All I Have to Offer Are Stories: Thinking about Gaza

My kid brother is in his early twenties and he has a job that involves driving eight hours a day, which means lots of time for talk radio. He confessed to me last night that he doesn’t know what to think about Hamas and Israel and Gaza, and if anyone can offer a solution–something he can do to stop the aggression on both sides–he wants in. I was first reminded of how much I love my brother, and how grateful I am that he’s listening to the polarized talking heads and feeling frustrated and confused. That is an appropriate response. His question got everyone in the room talking, as it does. People debating the political/religious viewpoints and bible stuff, and making inappropriate parallels with the Holocaust and the Jews’ alleged ability to defend themselves against Nazis if they had just banded together. At the end of half an hour of man-splaining, which I admit I participated in too, my brother was still frustrated.

Many of us are frustrated, and angry and broken-hearted and confused and torn and vindicated and feeling helpless. Because we want the killing to stop. We want peace, lasting peace. But I honestly don’t think there is an ideological solution except for everyone involved to decide to stop. All together. All at once. To give up the centuries’ old score board that no one reads anyway. And there is nothing I can do to bring that about, not directly. I can’t convince religious extremists that their faith can be lived out quietly and peacefully and coexist alongside other faith traditions. I can’t convince Israel that recent history does not afford them many Palestinian sympathies on a nationalistic level. Those are things I say from the outside. From my heart, which is not a Gazan heart or an Israeli heart, but just a human heart.

I’ve given up on the statistics and quantifiable data. Not because the numbers are meaningless; they are not. But they are staggering. I don’t know what any of us can “do” about Gaza. As humans clamor to hillsides overlooking the Gaza Strip as other humans without documentation to leave are bombed, I don’t care who fired first or who’s firing next. And it doesn’t matter if I care, frankly, not pragmatically. Or protest, or write to the president. Been there, done that. I wrote letters to George W. Bush and Barrack Obama, pleading with them to be more responsible and careful in funding international allies like Israel. And did they listen to me? Hell, no. Did a human being even bother to read what I wrote? I doubt it. And my writing style is fucking delightful.

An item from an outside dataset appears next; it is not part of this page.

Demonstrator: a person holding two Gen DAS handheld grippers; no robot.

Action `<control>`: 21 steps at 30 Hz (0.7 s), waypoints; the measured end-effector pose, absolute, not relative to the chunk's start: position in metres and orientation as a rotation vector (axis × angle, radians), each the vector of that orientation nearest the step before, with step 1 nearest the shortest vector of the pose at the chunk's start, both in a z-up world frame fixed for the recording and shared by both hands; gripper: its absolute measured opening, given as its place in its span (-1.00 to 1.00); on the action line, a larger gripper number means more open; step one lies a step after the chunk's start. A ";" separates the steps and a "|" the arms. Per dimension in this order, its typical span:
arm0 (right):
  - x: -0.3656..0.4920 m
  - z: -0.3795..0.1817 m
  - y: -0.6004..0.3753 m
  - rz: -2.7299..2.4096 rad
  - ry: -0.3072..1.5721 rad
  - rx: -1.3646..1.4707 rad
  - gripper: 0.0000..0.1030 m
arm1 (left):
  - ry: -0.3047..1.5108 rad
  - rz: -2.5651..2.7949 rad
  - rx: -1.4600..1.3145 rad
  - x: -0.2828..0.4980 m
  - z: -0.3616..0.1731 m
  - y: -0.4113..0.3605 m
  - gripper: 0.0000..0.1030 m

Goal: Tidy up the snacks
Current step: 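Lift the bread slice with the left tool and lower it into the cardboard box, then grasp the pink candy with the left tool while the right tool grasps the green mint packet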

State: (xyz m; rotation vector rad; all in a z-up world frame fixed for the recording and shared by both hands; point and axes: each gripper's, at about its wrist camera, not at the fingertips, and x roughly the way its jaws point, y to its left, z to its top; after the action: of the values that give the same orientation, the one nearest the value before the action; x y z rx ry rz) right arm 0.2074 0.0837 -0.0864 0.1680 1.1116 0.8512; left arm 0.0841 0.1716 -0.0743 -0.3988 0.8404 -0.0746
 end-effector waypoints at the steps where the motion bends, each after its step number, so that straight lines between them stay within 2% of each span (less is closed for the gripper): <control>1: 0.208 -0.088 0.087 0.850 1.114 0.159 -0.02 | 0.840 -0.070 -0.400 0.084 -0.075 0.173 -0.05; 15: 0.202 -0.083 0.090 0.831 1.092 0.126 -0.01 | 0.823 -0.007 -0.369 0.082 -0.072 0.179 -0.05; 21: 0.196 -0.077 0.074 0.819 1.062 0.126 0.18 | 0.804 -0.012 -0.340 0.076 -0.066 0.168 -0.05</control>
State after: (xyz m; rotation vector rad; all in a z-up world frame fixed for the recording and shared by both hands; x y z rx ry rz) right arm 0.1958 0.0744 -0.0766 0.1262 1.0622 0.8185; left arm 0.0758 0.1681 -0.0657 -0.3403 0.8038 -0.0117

Without the numbers, what do I have left to offer? Because I feel like I do have a responsibility to do or be or say something. Well, I have the stories, my own stories of encountering others’ humanity, and the stories Muslims, Jews, and Arab Christians have shared with me. I have carried them around the world in my belly where they rumble, as Naomi Shihab Nye would say. And I need to be open to more. I told my brother last night: “I think what we can do right now is listen and see.” If I were a Gazan or Israeli sister, I would want people in the U.S. to be aware of my loss and my fear and my inheritance of anger. I would want someone far away, who has the documentation to travel and the freedom to speak, to listen to me and to share my story. I would want them to recognize that I am human and I am not being seen with the dignity I inherently possess, and I don’t have the resources to change that for myself. I don’t get to stand up and protest or leave. What a luxury.

So, here you have it.

I saw children on the news missing skin. Skin. I’m obsessed with having healthy skin. It’s our largest organ and our stronghold in this world. But it’s vulnerable. And children were missing some. Their skin was peeled back at their shoulders and the remains of their tiny faces.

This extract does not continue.